Where the string "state" appears in a line of the data, show that line.

Data excerpt
::::::::::

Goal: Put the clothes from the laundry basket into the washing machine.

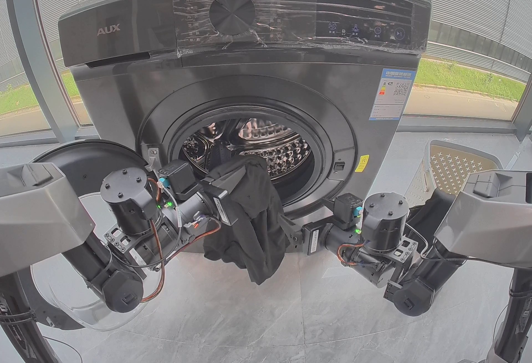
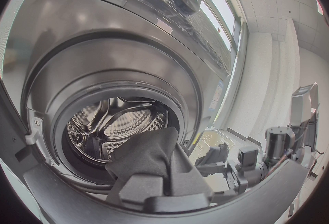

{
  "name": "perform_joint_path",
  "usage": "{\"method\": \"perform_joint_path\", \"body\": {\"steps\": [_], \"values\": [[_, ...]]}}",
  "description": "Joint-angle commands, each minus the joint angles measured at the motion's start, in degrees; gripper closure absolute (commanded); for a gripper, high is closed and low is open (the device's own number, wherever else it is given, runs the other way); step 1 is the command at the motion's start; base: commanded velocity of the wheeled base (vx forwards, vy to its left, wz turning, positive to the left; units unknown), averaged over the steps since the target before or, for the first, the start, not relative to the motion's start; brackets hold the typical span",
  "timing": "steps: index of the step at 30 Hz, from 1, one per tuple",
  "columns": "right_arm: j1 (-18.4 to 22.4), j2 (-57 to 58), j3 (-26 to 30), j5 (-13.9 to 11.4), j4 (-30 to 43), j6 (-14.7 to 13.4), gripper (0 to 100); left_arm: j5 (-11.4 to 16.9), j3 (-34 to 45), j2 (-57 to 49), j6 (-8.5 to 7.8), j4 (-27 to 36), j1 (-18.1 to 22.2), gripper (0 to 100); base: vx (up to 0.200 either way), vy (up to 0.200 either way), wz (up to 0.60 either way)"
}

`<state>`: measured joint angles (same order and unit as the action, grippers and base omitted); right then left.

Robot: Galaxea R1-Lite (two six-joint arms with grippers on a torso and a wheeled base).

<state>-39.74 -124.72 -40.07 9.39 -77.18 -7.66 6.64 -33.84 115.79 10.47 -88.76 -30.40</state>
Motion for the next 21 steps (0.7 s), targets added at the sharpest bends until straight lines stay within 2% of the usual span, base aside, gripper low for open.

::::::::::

Answer to this task
`<state>`: measured joint angles (same order and unit as the action, grippers and base omitted); right then left.
<state>-39.74 -124.72 -40.07 9.39 -77.18 -7.66 6.64 -33.84 115.79 10.47 -88.76 -30.40</state>

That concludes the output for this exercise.